Frequently Asked Questions - and the Answers - about Capitol Lake
Questions & answers about why about why saving Capitol Lake is so important to the City of Olympia, Washington.
What is the problem with Capitol Lake?
The last time the lake was dredged (partially) was in 1986. Since that time nearly one million cubic yards of sediment has flowed down the Deschutes River into the lake and Budd Inlet. This has resulted in the lake becoming very shallow and subject to excessive warming during summer months. It has also resulted in the need for dredging in Budd Inlet.
Currently, the Port of Olympia plans to spend over $10 million on dredging and the Olympia Yacht Club will spend $1 million to remove sediment. Sediment build-up also threatens Percival Landing. Action is urgent since sediment has nearly filled the lake and is now beginning to fill the boating channels of Budd Inlet.
Why was this allowed to happen?
By law (RCW 79.24.700 and RCW 79.24.710) the lake is a part of the State Capitol campus and subject to the policy direction of the State Capitol Committee. The Department of Enterprise Services is responsible for its maintenance. Since the 1980s millions of dollars have been spent to study the lake but it has not been properly maintained, resulting in its current poor condition.
In 2009, an advisory committee strayed from its legislative mandate to evaluate Capitol Lake maintenance options. Instead it advocated for converting the lake to a tidal mud flat and removing the Fifth Avenue dam.

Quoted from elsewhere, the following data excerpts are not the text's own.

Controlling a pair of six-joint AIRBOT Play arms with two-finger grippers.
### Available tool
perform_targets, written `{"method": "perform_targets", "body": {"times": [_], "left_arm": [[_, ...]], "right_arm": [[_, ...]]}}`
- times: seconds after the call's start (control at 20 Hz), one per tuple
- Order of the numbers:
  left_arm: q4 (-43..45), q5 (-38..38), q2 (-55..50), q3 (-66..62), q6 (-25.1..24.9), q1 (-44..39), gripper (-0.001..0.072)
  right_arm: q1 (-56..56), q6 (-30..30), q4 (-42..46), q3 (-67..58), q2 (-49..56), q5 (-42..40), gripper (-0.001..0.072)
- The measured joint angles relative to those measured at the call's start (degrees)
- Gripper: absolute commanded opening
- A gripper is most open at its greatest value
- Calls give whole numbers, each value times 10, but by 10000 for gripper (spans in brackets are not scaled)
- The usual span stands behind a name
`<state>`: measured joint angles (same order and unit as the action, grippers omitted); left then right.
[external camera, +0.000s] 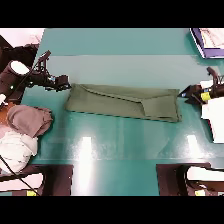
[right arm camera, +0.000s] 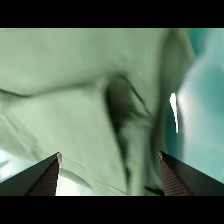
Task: Fold the shirts.
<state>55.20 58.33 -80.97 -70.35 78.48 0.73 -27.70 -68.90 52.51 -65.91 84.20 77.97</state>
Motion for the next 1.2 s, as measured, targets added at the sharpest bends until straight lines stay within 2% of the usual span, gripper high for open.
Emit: {"method": "perform_targets", "body": {"times": [0.15, 0.25, 0.3, 0.4, 0.45, 0.55, 0.6, 0.9, 1.2], "left_arm": [[-2, 21, 0, 0, -4, 0, 24], [-2, 33, 0, 0, -5, 0, 24], [-2, 37, 0, 0, -5, 0, 24], [-3, 46, 0, 0, -5, 0, 24], [-3, 50, 0, 0, -5, 0, 24], [-4, 58, 0, 0, -5, 0, 24], [-4, 61, 0, 0, -5, 0, 23], [-19, 53, -1, -4, -5, -47, 23], [-33, 5, -79, -120, -7, -172, 23]], "right_arm": [[-19, 46, -24, 35, 29, 2, 690], [-22, 74, -45, 45, 51, 1, 665], [-20, 85, -58, 48, 62, 2, 629], [-8, 102, -75, 52, 80, 1, 490], [-1, 110, -76, 53, 86, -3, 381], [15, 122, -77, 55, 95, -20, 76], [22, 127, -75, 56, 96, -27, 18], [40, 151, -74, 56, 46, -43, 14], [80, 78, -78, -23, -40, 1, 14]]}}
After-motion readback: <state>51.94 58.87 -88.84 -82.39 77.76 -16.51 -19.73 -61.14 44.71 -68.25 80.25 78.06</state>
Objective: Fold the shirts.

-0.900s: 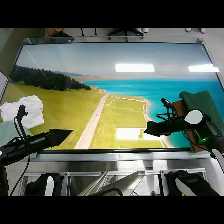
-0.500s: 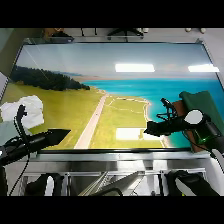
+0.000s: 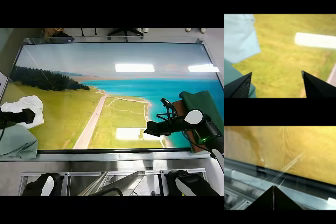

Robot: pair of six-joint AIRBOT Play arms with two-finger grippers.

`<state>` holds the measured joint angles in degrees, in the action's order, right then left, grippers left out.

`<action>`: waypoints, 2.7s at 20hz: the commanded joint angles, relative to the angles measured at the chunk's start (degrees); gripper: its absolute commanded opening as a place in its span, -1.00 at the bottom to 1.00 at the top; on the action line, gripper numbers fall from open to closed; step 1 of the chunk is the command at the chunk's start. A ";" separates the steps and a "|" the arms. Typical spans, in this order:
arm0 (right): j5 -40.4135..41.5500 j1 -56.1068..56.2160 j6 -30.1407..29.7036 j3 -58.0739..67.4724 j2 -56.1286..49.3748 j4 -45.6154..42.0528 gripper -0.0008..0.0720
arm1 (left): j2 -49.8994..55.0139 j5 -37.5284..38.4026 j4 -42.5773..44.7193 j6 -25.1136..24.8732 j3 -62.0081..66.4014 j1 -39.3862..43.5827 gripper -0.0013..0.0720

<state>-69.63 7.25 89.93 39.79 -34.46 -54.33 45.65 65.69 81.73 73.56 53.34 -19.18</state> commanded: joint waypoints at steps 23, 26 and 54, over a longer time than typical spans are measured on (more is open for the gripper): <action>2.82 0.04 0.04 -0.02 0.02 0.22 -0.92 | 36.54 9.42 11.93 6.25 39.58 9.62 -0.93; 2.97 0.04 0.02 -0.02 0.02 0.22 -0.92 | 29.99 11.98 -4.24 6.19 45.92 15.87 -0.93; 5.09 -12.33 -16.46 0.52 -15.41 7.08 0.03 | 23.28 -7.52 -29.70 0.39 -11.69 27.02 0.96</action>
<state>-69.04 -5.82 77.91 42.33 -46.44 -50.98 70.19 68.27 60.60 78.98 52.14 10.15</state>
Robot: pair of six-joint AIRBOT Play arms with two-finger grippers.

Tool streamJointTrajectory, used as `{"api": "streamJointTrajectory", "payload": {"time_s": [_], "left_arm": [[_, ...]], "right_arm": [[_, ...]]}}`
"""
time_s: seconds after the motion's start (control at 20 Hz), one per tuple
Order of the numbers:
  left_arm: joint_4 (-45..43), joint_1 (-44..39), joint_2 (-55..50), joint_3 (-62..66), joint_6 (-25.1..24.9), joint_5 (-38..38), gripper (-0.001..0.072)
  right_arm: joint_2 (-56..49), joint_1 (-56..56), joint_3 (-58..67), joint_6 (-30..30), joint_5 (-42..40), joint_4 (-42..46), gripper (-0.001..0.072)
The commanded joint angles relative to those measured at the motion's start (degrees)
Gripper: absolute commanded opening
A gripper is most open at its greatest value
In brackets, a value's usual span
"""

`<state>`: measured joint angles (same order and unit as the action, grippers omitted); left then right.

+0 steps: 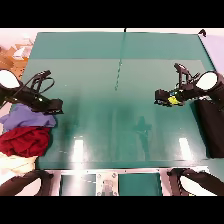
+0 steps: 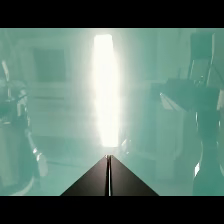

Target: Fold the shirts.

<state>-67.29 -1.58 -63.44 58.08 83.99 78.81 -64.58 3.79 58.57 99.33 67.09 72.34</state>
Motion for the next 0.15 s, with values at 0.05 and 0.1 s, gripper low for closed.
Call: {"api": "streamJointTrajectory", "payload": {"time_s": [0.05, 0.1], "left_arm": [[0.1, 0.0, 0.3, -0.7, 0.0, -2.2, 0.0021], [0.2, 0.0, 0.3, -0.7, 0.0, -2.1, 0.0021]], "right_arm": [[0.1, 0.4, -0.2, 0.0, -0.1, -0.2, 0.0012], [0.1, 0.4, -0.2, 0.0, -0.1, -0.2, 0.0012]]}}
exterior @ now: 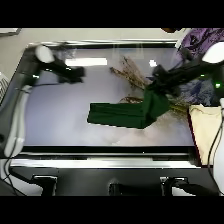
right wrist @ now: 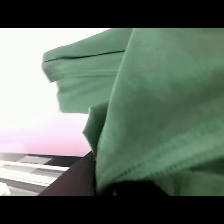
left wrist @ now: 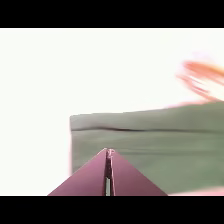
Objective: Fold the clothes and pants, and hang the long-sleeved shirts on hangers.
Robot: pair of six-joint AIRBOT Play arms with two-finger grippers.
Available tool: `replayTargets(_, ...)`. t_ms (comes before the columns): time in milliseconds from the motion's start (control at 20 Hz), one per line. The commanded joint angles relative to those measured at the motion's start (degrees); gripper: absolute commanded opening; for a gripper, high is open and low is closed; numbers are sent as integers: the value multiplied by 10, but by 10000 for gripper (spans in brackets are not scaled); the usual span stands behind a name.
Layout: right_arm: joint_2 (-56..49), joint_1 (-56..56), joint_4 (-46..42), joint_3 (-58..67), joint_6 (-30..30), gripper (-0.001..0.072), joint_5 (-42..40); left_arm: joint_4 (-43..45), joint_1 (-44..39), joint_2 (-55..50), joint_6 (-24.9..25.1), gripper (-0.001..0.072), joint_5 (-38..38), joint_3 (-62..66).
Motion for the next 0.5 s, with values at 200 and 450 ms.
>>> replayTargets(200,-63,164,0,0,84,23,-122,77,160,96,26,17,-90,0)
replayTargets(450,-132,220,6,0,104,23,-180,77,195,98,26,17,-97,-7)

Officials and citizens began reviewing the committee's proposal and the multitude of studies, and identified fatal flaws in the conversion idea. The proposal didn’t address the sources of pollution and sediment management within the Deschutes River system. It also didn’t address the associated economic, aesthetic, architectural, and social impacts that would result if the dam were removed.
What has been the local response?
After reviewing the advisory committee recommendations, local citizens formed a grass-roots non-profit organization (CLIPA) to identify watershed-wide solutions for improving water quality and sediment management in a cost-effective way, recognizing the critical role Capitol Lake serves in the ecosystem, the community, and the Capitol Campus.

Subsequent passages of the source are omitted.